Appellant contends that his right to a statutory speedy trial under Code § 19.2-243 was violated.
Finding no violation of that statute, we affirm.
I.
BACKGROUND
As this appeal addresses only an alleged violation of the speedy trial statute, only a brief
discussion of the relevant facts is necessary. Appellant was charged with forcible sodomy, object
sexual penetration, and abduction of a nine-year-old girl.

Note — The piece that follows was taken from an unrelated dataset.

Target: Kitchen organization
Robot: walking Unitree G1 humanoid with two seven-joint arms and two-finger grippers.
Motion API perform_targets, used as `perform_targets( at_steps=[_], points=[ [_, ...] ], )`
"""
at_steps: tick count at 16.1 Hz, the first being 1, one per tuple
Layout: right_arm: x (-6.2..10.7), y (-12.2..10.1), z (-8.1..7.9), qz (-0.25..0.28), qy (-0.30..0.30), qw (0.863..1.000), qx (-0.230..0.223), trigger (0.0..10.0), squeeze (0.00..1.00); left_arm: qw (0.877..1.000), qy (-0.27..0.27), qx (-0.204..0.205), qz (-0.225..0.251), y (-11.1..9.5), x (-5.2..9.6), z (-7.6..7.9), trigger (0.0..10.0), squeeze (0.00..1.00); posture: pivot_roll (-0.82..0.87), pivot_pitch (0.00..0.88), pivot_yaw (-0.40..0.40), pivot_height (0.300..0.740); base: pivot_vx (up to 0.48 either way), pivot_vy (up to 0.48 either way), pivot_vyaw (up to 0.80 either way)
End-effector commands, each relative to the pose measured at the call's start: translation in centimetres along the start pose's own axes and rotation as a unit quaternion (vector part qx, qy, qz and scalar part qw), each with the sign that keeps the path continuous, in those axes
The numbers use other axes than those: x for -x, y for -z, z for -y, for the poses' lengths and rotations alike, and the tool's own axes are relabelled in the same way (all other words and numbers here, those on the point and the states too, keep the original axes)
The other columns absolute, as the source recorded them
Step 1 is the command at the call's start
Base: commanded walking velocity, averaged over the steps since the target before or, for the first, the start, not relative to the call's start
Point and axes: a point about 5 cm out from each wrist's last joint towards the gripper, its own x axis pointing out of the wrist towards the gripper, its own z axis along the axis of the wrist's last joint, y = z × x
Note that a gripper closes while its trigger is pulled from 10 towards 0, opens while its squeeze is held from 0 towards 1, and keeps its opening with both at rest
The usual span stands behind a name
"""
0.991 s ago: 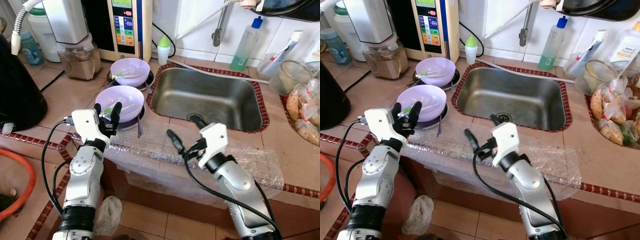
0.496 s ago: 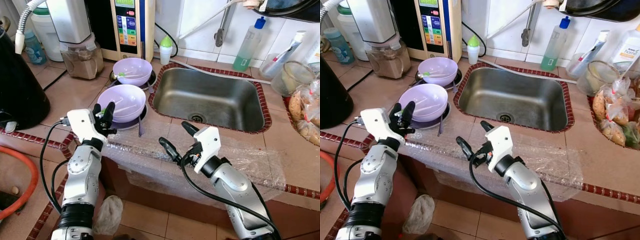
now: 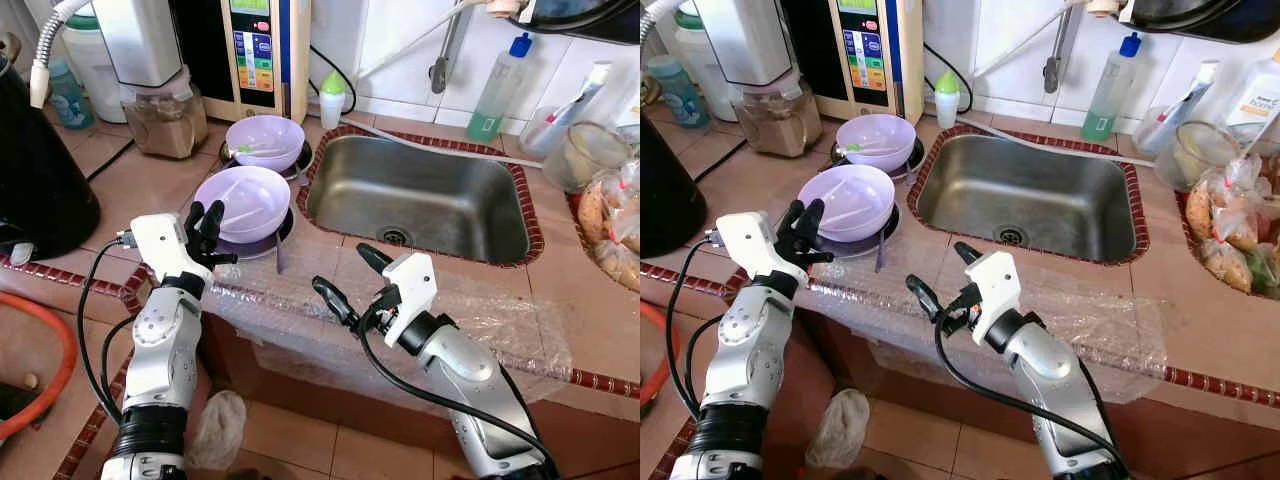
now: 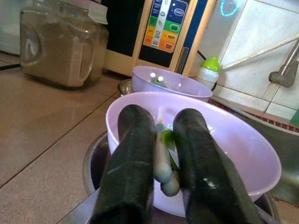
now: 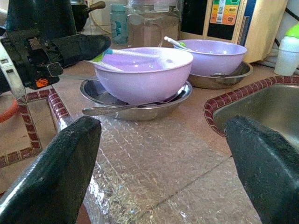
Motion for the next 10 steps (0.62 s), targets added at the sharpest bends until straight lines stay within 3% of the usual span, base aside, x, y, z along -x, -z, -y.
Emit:
perform_targets(
  at_steps=[1, 8, 10],
  points=[
    [-0.1, -0.1, 0.2, 0.001, 0.001, 1.0, -0.003, 10.0, 0.0, 1.0, 0.01, -0.001, 0.006, -0.6, -0.3, 0.3, 0.0, 0.0, 0.0, 0.008, 0.007, 0.74, 0.0, 0.0, 0.0],
    [-0.4, -0.3, 0.7, 0.013, 0.025, 1.0, 0.002, 10.0, 0.0, 0.997, 0.056, -0.013, 0.049, -3.5, -0.9, 2.0, 0.0, 0.0, 0.01, 0.0, 0.009, 0.74, 0.0, 0.0, 0.0],
    [-0.7, -0.7, 1.1, 0.025, 0.043, 0.999, 0.019, 10.0, 0.0, 0.994, 0.087, -0.038, 0.062, -4.7, -1.3, 2.4, 0.0, 0.0, 0.01, 0.0, 0.02, 0.74, 0.0, 0.0, 0.0]
  ],
)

The juvenile court found probable cause
*
Pursuant to Code § 17.1-413, this opinion is not designated for publication.
for these charges on February 5, 2003, and appellant was thereafter held in custody without bail.
The court appointed counsel for appellant on that date.

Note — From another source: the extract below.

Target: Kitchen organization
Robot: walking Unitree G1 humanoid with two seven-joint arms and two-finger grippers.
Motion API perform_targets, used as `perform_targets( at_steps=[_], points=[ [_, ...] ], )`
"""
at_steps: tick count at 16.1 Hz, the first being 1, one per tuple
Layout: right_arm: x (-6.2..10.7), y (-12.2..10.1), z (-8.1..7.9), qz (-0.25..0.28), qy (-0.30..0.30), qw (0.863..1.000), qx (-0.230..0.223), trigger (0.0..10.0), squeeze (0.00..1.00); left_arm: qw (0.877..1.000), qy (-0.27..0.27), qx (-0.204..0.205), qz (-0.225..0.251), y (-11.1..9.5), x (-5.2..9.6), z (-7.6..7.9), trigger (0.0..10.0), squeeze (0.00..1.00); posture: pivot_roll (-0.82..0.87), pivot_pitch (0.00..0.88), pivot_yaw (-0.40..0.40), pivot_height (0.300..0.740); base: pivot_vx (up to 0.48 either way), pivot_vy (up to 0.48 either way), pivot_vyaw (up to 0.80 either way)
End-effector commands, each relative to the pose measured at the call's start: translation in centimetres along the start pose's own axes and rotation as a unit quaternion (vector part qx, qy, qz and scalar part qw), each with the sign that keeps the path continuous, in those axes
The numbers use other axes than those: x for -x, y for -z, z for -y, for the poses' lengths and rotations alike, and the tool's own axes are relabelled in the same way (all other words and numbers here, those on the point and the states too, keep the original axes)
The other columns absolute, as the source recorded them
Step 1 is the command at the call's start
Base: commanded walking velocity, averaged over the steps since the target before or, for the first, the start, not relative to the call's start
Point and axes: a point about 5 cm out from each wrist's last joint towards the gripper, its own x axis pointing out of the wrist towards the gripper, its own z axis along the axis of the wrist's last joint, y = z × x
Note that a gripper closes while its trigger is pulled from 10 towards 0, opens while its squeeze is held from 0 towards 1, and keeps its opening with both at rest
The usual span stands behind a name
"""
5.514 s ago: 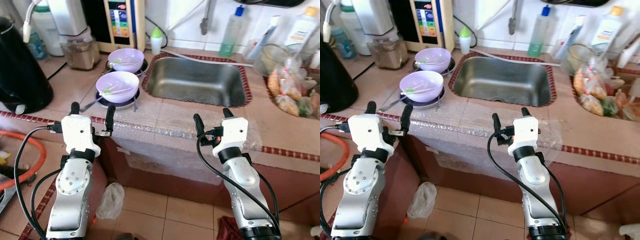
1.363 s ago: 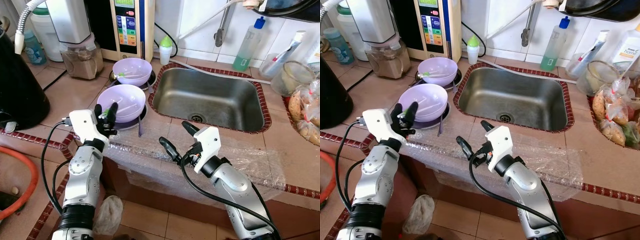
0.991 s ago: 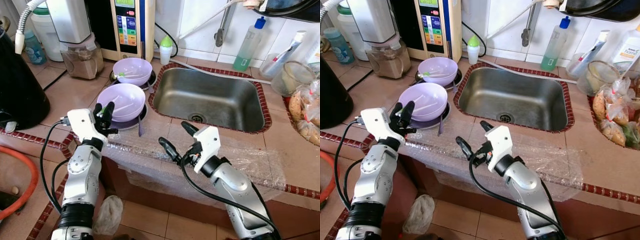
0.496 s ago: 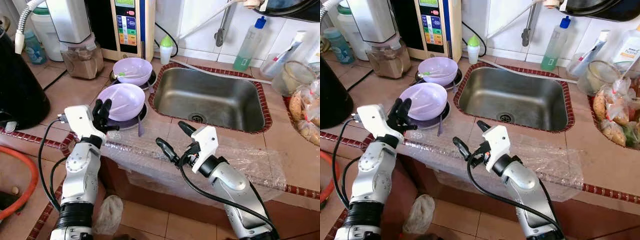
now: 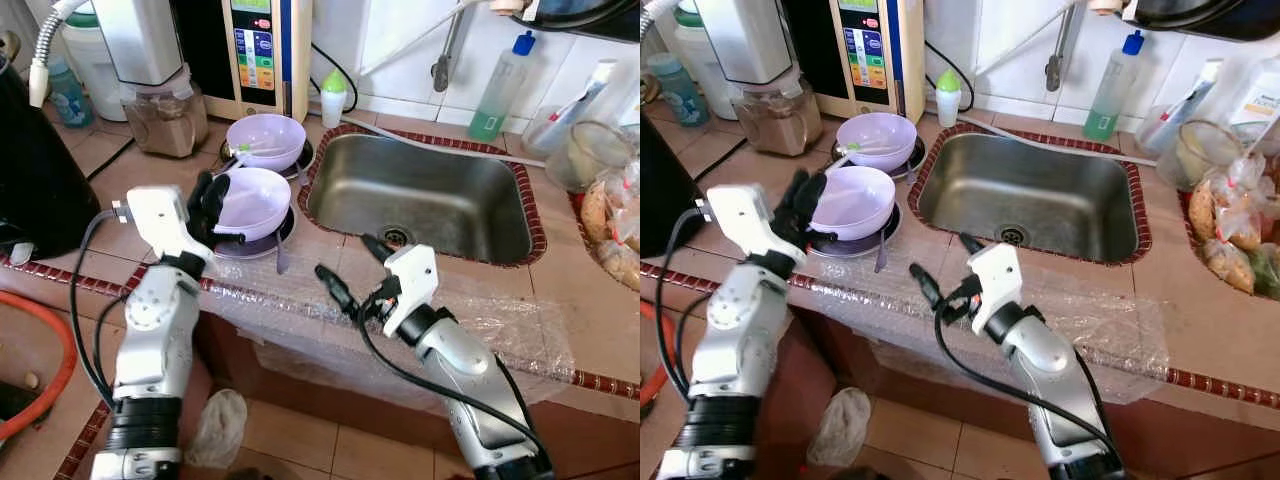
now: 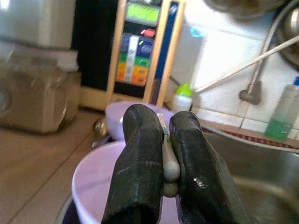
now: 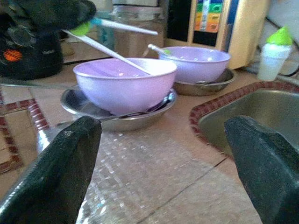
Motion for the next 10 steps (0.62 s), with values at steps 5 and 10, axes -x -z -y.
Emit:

A bench trial was scheduled for March 7, 2003. On that date, appellant’s court-appointed
counsel moved to withdraw, “consistent with [appellant’s] wishes.” Appellant informed the trial
court that he wished to hire his own attorney and that he had the means to do so through his family.
Counsel explained, “[Appellant’s] fiancée and some of his other family members came to my office
. . . and they indicated to me at that time that they were financially unable to assist [appellant] . . .

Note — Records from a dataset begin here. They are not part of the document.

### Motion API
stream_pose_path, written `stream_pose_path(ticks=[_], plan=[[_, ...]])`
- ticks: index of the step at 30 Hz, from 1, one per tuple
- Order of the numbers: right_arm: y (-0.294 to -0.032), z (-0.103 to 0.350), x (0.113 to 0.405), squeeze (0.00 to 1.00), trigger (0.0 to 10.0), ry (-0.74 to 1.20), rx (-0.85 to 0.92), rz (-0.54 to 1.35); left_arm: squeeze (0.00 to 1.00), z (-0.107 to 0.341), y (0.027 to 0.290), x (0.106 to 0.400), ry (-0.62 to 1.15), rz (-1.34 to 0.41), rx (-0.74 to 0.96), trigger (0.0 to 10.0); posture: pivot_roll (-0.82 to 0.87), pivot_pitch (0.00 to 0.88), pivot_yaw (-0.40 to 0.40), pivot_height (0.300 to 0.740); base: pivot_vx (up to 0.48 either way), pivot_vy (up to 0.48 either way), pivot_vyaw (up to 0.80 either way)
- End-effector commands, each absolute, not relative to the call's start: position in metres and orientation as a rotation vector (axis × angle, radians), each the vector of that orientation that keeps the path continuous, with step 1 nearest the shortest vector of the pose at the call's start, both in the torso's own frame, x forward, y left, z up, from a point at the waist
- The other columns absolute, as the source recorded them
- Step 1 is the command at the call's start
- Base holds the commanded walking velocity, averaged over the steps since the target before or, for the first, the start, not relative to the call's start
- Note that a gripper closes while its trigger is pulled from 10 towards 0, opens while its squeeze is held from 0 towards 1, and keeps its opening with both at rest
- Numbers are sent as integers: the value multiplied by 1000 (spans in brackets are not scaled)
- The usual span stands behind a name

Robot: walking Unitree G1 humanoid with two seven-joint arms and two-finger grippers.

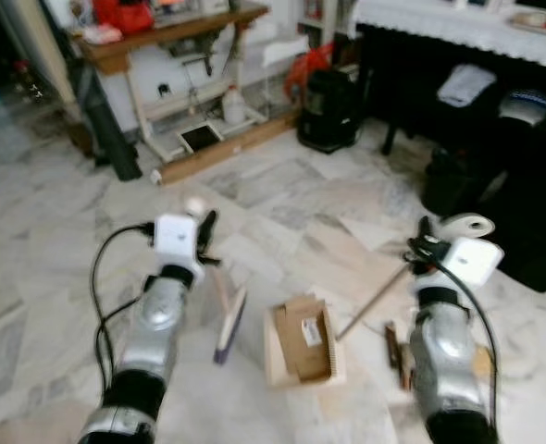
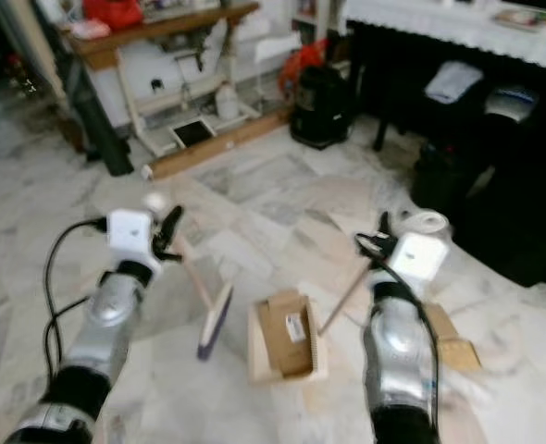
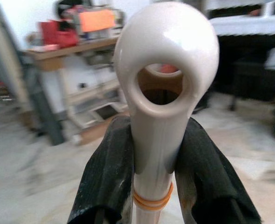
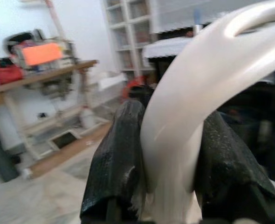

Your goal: Sweep floor

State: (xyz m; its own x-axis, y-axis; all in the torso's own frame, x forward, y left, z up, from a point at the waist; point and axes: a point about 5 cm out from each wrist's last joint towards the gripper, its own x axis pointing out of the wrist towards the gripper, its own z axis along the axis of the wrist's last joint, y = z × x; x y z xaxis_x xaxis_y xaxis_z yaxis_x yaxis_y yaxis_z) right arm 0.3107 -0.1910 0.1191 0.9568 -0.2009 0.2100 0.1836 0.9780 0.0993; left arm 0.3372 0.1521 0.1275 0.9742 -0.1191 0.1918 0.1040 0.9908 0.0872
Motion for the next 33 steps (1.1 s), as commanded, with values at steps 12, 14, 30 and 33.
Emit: stream_pose_path(ticks=[12, 14, 30, 33], plan=[[-197, 140, 313, 0, 10000, -295, 60, -177, 0, 129, 155, 333, -220, -66, 48, 10000, -62, 0, -4, 740, 0, 0, 800], [-199, 142, 313, 0, 10000, -298, 55, -172, 0, 129, 151, 332, -222, -65, 41, 10000, -61, 0, -12, 740, 0, 0, 800], [-195, 143, 312, 0, 10000, -298, 42, -152, 0, 125, 142, 330, -212, -93, 24, 10000, -83, 0, 5, 740, 0, 0, 800], [-194, 143, 312, 0, 10000, -298, 44, -153, 0, 126, 141, 331, -213, -100, 25, 10000, -85, 0, 12, 740, 0, 0, 800]])
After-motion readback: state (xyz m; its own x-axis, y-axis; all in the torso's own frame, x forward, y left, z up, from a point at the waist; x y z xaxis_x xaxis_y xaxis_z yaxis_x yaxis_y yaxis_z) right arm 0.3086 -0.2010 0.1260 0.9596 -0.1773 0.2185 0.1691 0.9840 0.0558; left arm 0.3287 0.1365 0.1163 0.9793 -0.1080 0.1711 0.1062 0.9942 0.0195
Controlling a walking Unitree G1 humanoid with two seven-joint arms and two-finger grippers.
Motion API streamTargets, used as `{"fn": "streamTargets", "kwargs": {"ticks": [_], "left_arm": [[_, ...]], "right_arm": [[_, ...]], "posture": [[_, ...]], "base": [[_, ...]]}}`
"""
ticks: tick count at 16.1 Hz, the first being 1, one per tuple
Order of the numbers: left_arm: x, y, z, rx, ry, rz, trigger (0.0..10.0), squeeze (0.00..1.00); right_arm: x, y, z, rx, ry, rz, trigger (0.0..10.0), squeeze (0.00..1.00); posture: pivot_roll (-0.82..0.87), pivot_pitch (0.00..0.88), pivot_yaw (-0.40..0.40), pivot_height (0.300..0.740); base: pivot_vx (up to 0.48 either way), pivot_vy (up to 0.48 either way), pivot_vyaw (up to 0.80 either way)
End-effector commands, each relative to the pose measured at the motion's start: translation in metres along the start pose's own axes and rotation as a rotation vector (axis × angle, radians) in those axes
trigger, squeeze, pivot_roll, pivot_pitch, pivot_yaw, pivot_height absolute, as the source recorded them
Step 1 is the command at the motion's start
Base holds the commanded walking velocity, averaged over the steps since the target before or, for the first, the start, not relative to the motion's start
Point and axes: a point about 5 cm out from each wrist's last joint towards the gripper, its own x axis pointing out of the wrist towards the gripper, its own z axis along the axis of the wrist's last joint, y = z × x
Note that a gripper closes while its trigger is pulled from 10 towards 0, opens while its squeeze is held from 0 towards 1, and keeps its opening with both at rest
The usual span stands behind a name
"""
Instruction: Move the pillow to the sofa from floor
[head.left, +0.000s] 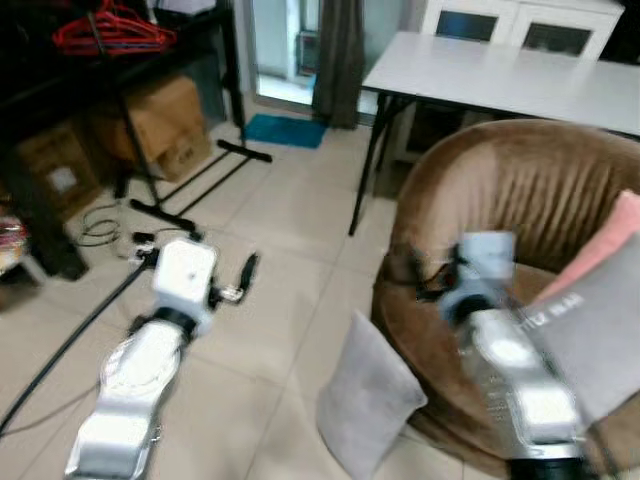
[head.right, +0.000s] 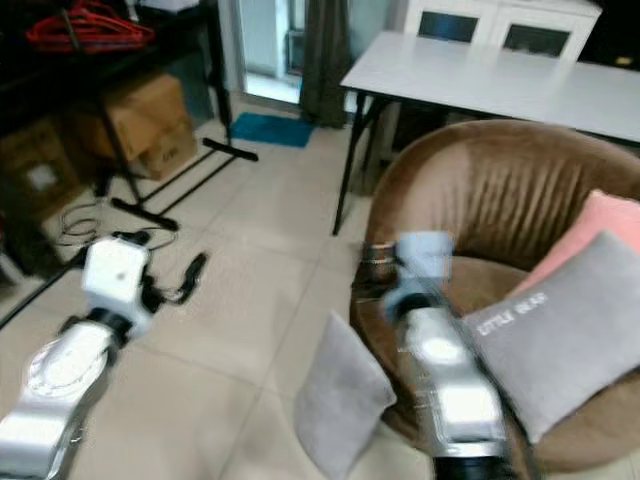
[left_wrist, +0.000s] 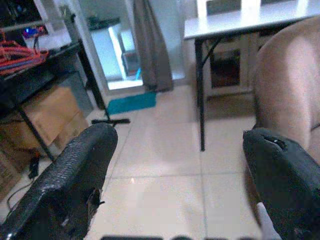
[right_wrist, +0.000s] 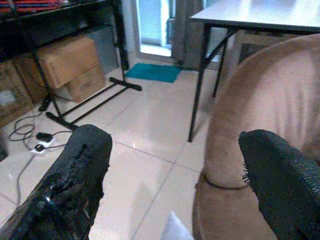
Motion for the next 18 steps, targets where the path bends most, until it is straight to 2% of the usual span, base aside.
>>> {"fn": "streamTargets", "kwargs": {"ticks": [1,8,10,15,18], "left_arm": [[0.003,-0.005,0.005,0.005,-0.021,-0.021,10.0,0.4],[0.004,-0.003,0.004,0.01,-0.021,-0.006,10.0,0.4],[0.005,0.0,0.003,0.008,-0.013,0.045,10.0,0.37],[0.008,0.007,0.001,0.007,0.0,0.103,10.0,0.28],[0.009,0.005,0.001,0.006,-0.002,0.101,10.0,0.25]], "right_arm": [[-0.002,-0.01,0.003,-0.022,-0.021,-0.034,10.0,0.0],[0.003,-0.01,0.004,-0.034,-0.03,-0.036,10.0,0.0],[0.003,-0.012,0.004,-0.017,-0.032,-0.045,10.0,0.0],[0.003,-0.012,0.003,-0.017,-0.04,-0.052,10.0,0.0],[0.004,-0.012,0.004,-0.025,-0.044,-0.046,10.0,0.0]], "posture": [[-0.07,0.0,-0.015,0.74],[-0.06,0.0,-0.018,0.74],[-0.07,0.0,-0.013,0.735],[-0.07,0.0,-0.006,0.685],[-0.07,0.0,-0.008,0.655]], "base": [[0.296,0.0,0.0],[0.286,0.0,0.0],[0.0,0.0,0.0],[0.0,0.0,0.0],[0.0,0.0,0.0]]}}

[the family] asked me to instruct [appellant] that they could not [assist].” Appellant, nevertheless,
maintained that he would “like to try to get [his] own attorney.” The trial court granted counsel’s
motion to withdraw and continued the matter to April 14. The court explained that a retained
attorney would have to appear with appellant at that hearing, or the court would “examine
[appellant] on April 14th as to [his] financial means and consider appointing new counsel.”
The trial court entered an order on April 14, 2003 that read: “On motion of the defendant,
the Court ORDERS that these matters be continued until May 12, 2003 at 1:30 p.m., DOCKET
CALL.”1 On May 12, the court entered an order finding appellant indigent; that order appointed
new counsel and continued the case until the June 9, 2003 docket call. At the June 9 docket call, the
court set trial for August 5, 2003, and appellant did not object to setting trial for that date.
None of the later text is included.